1. A retrieval apparatus comprising:

a first receiving device to receive at least one mask image from among a plurality of predetermined mask images indicating retrieval target areas;

an obtaining device to obtain a first image;

a calculator to calculate a first feature quantity of an extraction area, which of the first image is enclosed by the mask image;

a determining controller to search for second information, in which a second image and a second feature quantity of each of a plurality of items are associated with each other, and determine the second image corresponding to the second feature quantity having a degree of similarity with the first feature quantity equal to or greater than a threshold value; and

a first display controller to perform control to display the determined second image on a display.

2. The apparatus according to claim 1, further comprising:

a second receiving device to receive a modification instruction to modify the mask image; and

a modifying controller to, when the modification instruction is received, modify the mask image, wherein

the calculator calculates the first feature quantity of the extraction area defined by the post-modification mask image in the first image.

3. The apparatus according to claim 2, wherein

the modification instruction includes modification information which indicates at least one of an amount of modification in size of the mask image, an amount of enlargement or reduction of the selected mask image, and direction and amount of rotation of the mask image, and

the modifying controller modifies the mask image according to the modification information.

4. The apparatus according to claim 1, wherein the plurality of mask images have at least mutually different shapes or mutually different sizes.

5. The apparatus according to claim 1, wherein each of the mask images corresponds to one of a plurality of categories which are formed by classifying the plurality of items according to a predetermined classification condition.

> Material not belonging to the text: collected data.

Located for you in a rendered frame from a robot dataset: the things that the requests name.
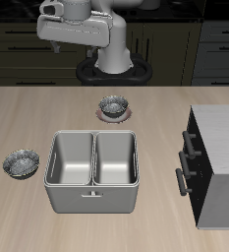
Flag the black cabinet handle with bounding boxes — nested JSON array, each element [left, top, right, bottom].
[[174, 167, 194, 197], [181, 130, 202, 160], [178, 150, 199, 180]]

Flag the white cabinet with black front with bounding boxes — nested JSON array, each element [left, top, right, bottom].
[[174, 104, 229, 231]]

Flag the dark kitchen cupboards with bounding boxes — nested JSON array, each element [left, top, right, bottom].
[[0, 0, 229, 88]]

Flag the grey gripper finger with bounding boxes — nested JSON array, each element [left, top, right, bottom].
[[86, 45, 98, 59], [51, 40, 62, 54]]

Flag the round pink-rimmed plate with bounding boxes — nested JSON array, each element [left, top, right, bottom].
[[94, 105, 134, 125]]

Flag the white two-bin basket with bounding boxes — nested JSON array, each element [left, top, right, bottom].
[[42, 129, 141, 215]]

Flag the grey patterned bowl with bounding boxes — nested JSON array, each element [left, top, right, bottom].
[[98, 94, 130, 119], [2, 149, 41, 181]]

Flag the flat black base plate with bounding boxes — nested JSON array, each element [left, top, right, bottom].
[[75, 53, 153, 87]]

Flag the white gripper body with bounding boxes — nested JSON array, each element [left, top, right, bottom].
[[36, 11, 114, 47]]

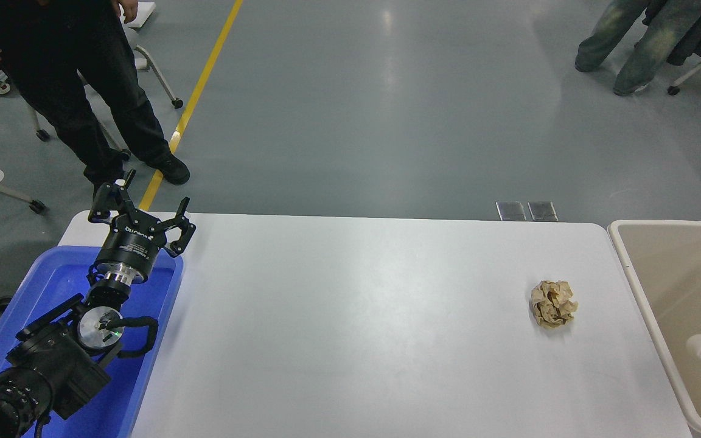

6. The apparatus according to claim 5, wherein the mask image is a linear image formed along at least a portion of a common contour of the item belonging to each of the plurality of categories.

7. The apparatus according to claim 1, further comprising a second display controller to perform control to display, on the display, a selection screen which enables a user to select at least one mask image from among the plurality of mask images, wherein

after the selection screen is displayed on the display, the first receiving device receives selection of the mask image.

8. The apparatus according to claim 7, wherein the selection screen includes at least either the plurality of mask images or identification information of the plurality of mask images.

9. A retrieval method comprising:

receiving selection of at least one mask image from among a plurality of predetermined mask images indicating retrieval target areas;

obtaining a first image;

calculating a first feature quantity of an extraction area defined by the mask image in the first image;

searching for second information, in which a second image and a second feature quantity of each of a plurality of items are associated with each other, and determining the second image corresponding to the second feature quantity having a degree of similarity with the first feature quantity equal to or greater than a threshold value; and

performing control to display the determined second image on a display.

10. A computer program product comprising a computer readable medium including programmed instructions, wherein the instructions, when executed by a computer, cause the computer to execute:

obtaining a first image;

performing control to display the determined second image on a display.